Using SnowShu in Docker¶
Running SnowShu inside a Docker container is easy and solves a _lot_ of environmental problems. To get started, change directories to the directory where you will keep your replica.yml file.
Hint: this can be a distinct project just for making SnowShu replicas, but is probably easier to maintain inside the project repository you will use SnowShu with. For example, if you are using SnowShu to speed testing of a DBT project, you will want to run these commands in the root folder of that project.
Once you are in the correct directory, run this docker command to generate your replica.yml and credentials.yml templates:
>>> docker run --network snowshu --rm -v /var/run/docker.sock:/var/run/docker.sock -v ${PWD}:/workspace healthunion/snowshu init
The docker.sock mount is so your container can use the running docker daemon on the metal of your machine.
You should now have template files:
>>> ls
replica.yml
credentials.yml
... # other files already in the folder
Configure your replica.yml and credentials.yml files.
Warning
If you are keeing the credentials.yml file in your project repository, don’t forget to add it to your .gitignore file before you commit.
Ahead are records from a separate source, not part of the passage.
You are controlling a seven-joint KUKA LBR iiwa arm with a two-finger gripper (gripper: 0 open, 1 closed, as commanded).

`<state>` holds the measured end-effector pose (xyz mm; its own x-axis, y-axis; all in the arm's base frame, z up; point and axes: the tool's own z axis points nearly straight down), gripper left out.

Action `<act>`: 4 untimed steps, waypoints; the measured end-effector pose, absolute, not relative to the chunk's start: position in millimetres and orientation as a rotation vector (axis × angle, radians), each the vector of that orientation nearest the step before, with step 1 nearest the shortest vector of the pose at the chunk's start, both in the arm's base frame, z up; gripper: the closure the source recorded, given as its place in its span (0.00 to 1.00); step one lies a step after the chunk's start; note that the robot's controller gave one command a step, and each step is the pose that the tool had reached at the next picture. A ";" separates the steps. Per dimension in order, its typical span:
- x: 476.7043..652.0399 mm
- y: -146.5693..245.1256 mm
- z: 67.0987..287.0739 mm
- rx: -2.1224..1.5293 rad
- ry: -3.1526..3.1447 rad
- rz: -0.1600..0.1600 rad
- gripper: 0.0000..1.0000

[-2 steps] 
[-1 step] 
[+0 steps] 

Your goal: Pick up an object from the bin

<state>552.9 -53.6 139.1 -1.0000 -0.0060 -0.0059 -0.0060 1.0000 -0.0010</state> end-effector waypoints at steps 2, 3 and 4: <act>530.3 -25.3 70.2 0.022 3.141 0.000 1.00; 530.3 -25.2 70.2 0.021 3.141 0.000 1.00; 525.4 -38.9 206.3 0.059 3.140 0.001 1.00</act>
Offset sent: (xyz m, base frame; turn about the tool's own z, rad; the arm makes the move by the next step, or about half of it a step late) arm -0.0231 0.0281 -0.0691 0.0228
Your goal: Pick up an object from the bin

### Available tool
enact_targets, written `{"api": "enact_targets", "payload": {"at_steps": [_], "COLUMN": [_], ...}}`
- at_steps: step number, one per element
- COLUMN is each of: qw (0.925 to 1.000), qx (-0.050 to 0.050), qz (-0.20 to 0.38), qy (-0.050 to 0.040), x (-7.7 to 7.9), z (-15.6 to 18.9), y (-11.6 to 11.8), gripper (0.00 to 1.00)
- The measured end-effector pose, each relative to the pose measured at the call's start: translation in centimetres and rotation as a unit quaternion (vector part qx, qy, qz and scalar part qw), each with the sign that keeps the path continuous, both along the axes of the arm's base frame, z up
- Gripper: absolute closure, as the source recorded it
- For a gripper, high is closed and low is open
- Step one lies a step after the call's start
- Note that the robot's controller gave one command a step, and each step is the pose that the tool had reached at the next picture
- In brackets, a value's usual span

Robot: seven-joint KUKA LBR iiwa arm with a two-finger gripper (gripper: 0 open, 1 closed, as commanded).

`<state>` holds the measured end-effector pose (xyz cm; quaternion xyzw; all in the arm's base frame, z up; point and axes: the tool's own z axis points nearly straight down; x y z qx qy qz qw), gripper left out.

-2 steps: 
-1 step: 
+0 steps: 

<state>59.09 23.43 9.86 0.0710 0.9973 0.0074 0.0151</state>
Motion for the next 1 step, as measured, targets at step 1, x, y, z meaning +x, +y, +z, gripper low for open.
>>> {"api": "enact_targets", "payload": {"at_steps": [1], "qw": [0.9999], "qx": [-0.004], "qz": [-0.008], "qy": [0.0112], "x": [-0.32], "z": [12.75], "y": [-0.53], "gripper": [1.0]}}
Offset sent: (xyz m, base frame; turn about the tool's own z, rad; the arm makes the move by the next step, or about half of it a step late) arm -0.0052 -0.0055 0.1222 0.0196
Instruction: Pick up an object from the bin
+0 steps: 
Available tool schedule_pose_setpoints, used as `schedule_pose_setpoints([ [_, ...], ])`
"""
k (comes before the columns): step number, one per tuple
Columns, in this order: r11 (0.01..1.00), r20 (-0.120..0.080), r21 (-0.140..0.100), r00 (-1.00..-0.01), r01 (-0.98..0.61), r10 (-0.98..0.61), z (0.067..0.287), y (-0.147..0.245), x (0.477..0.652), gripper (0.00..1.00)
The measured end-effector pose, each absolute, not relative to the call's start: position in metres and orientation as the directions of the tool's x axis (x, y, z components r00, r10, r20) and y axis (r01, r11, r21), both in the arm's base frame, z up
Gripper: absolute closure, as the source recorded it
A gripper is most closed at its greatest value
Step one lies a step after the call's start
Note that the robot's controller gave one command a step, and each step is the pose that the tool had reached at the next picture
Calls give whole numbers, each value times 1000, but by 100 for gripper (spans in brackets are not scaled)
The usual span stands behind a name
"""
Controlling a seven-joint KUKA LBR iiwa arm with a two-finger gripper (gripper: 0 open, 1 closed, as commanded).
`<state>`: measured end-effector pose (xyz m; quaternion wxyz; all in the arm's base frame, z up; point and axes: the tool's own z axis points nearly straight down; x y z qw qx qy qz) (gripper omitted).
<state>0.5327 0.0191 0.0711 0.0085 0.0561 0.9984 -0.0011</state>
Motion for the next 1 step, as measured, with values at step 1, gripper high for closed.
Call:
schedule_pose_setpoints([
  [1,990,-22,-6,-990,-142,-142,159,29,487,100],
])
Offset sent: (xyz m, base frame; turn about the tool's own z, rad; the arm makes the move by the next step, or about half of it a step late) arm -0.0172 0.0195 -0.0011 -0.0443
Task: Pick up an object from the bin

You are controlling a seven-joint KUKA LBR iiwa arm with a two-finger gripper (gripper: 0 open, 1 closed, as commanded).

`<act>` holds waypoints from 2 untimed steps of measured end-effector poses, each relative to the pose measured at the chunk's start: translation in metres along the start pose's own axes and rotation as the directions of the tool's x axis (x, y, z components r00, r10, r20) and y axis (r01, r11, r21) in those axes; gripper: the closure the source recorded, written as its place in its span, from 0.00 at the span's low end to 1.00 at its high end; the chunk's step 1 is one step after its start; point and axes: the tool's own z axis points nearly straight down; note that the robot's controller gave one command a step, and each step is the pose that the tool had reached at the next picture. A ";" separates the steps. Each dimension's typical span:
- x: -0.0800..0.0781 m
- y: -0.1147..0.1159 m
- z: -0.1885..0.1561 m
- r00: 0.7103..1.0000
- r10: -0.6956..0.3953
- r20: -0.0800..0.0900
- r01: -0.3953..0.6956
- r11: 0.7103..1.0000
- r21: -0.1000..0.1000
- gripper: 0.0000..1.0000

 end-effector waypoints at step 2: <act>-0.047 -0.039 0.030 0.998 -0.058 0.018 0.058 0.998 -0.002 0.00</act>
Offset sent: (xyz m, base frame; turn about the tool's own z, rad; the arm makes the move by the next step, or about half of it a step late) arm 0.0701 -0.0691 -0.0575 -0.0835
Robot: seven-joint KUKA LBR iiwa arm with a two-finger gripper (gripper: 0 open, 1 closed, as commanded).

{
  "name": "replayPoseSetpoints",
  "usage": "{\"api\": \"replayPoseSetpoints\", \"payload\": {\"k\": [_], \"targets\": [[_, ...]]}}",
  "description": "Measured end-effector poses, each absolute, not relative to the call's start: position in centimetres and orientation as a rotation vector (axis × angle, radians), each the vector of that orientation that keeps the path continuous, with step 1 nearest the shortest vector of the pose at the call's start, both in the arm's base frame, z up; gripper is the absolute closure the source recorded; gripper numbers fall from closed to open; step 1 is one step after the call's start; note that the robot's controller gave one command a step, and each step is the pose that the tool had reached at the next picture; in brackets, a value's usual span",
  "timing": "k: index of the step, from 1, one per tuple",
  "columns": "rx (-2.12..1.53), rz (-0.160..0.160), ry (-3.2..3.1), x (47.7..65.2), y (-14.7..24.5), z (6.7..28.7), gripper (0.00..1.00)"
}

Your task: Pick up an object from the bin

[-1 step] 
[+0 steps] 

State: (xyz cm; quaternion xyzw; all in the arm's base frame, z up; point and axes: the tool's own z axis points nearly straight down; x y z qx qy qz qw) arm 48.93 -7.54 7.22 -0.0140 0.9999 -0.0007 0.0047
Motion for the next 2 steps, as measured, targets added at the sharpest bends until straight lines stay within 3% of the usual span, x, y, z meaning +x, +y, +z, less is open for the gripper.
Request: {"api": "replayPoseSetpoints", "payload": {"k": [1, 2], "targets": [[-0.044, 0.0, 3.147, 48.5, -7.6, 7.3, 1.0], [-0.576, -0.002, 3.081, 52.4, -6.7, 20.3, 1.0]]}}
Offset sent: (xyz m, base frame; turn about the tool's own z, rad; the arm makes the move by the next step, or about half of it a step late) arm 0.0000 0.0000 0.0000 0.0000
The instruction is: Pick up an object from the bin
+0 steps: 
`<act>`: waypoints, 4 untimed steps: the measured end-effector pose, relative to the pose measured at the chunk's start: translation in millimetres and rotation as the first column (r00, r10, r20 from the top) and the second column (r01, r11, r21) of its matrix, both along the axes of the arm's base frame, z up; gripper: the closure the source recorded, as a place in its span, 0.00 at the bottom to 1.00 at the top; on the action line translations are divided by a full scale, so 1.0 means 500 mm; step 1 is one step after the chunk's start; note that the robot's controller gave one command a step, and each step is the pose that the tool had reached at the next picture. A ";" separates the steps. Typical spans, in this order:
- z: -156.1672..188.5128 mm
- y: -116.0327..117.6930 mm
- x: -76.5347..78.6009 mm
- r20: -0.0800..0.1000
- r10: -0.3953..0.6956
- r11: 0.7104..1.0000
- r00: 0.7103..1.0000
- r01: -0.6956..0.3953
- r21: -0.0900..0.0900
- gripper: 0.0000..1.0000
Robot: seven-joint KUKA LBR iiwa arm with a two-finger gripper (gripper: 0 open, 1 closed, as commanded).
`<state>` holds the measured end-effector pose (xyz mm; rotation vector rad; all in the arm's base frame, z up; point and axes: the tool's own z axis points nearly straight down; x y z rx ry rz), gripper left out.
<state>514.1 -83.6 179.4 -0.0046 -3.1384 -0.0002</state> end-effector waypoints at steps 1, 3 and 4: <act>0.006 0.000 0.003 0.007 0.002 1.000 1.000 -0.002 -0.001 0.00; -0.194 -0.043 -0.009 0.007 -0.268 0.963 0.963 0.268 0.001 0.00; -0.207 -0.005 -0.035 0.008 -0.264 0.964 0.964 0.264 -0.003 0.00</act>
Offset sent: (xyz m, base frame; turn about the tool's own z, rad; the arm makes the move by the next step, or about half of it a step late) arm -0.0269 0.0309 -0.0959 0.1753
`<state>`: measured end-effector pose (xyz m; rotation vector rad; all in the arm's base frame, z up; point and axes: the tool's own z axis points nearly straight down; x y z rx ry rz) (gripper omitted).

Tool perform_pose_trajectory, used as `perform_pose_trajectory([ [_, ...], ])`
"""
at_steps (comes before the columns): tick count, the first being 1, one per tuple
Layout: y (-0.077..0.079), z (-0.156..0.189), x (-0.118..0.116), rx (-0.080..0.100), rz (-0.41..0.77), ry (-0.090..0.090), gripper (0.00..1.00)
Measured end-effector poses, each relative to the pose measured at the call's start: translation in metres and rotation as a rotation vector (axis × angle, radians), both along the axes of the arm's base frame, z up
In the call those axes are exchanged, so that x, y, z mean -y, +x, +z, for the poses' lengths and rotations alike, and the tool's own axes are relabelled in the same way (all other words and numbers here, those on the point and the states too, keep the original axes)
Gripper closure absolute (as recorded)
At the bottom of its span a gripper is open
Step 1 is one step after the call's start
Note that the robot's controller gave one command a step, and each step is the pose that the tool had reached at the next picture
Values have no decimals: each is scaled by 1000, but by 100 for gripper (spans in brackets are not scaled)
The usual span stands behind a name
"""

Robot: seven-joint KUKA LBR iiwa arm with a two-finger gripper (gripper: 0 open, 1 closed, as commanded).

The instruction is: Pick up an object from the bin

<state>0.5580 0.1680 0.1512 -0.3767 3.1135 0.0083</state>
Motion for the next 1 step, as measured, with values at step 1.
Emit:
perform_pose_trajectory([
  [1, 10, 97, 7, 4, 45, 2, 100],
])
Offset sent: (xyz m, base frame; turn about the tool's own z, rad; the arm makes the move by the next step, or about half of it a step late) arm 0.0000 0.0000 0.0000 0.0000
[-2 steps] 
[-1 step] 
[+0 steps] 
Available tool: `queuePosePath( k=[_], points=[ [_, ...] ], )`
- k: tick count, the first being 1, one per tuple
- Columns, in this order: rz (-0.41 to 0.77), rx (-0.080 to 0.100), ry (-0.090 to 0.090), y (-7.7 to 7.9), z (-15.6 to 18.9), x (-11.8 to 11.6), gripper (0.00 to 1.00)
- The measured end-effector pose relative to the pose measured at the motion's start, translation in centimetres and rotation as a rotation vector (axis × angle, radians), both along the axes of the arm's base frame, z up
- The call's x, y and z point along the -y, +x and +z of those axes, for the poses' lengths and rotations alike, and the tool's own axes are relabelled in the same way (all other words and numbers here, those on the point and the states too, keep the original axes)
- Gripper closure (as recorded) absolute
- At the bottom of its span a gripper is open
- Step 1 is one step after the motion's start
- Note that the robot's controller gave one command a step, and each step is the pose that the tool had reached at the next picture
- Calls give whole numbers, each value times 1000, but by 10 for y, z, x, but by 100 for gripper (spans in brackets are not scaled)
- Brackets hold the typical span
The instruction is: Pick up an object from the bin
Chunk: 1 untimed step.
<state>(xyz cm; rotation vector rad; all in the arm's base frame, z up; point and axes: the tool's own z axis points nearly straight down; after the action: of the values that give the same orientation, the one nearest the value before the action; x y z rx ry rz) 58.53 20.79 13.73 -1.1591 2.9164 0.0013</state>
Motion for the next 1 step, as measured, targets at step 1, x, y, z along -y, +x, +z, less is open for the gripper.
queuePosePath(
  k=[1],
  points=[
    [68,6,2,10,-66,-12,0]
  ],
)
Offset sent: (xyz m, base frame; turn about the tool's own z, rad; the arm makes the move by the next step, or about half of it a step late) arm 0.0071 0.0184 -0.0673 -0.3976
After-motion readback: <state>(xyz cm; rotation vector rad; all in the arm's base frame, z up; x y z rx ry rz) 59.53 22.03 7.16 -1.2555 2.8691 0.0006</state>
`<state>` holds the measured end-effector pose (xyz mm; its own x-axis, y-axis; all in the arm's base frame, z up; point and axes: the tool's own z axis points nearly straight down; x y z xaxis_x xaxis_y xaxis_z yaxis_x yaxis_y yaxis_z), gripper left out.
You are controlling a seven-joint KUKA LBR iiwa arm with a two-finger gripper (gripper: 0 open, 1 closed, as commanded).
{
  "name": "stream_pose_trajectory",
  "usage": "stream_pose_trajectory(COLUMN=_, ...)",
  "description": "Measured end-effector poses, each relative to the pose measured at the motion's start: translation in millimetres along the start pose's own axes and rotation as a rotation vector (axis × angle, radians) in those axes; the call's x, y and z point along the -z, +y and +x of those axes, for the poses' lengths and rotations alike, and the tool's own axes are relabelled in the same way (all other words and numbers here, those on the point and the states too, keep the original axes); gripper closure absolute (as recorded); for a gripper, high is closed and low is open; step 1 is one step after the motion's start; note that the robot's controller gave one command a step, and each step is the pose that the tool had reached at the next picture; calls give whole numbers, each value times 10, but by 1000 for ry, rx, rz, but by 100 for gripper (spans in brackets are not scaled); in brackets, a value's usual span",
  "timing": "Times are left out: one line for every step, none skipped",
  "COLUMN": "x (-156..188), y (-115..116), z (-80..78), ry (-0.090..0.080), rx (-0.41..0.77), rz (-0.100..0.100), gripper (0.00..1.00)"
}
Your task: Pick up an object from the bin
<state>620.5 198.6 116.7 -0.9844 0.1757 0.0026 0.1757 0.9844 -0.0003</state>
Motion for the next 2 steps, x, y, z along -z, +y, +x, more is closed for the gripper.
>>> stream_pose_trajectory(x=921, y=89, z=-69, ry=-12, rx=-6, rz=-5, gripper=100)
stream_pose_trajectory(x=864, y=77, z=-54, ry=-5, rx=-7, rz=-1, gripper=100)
Otherwise you could share passwords with the world by accident, which would be bad.
You can now create replicas from these files with
>>> docker run --network snowshu --rm -v /var/run/docker.sock:/var/run/docker.sock -v ${PWD}/replica.yml:/workspace/replica.yml -v ${PWD}/credentials.yml:/workspace/credentials.yml hutech/snowshu create
This will create the replica. To confirm, check your images:
>>> docker image ls -a
snowshu_replica_whatever_you_named_your_image
You can now start the replica with:
>>> $(docker run --network snowshu --rm -v /var/run/docker.sock:/var/run/docker.sock hutech/snowshu launch-docker-cmd <whatever_you_named_your_replica>)
Using docker-compose¶
The above commands can get a little laborious. To do your work inside a configured container instead, you can use this docker-compose.yml file.
## docker-compose.yml
version: "3.5"
services:
snowshu:
image: hutech/snowshu
volumes:
- .:/workspace
- /var/run/docker.sock:/var/run/docker.sock
command: tail -f /dev/null
networks:
- snowshu
networks:
snowshu:
name: snowshu
driver: bridge
Then jump in with
>>> docker-compose up -d && docker-compose exec snowshu /bin/bash
and you can run all your SnowShu commands from inside.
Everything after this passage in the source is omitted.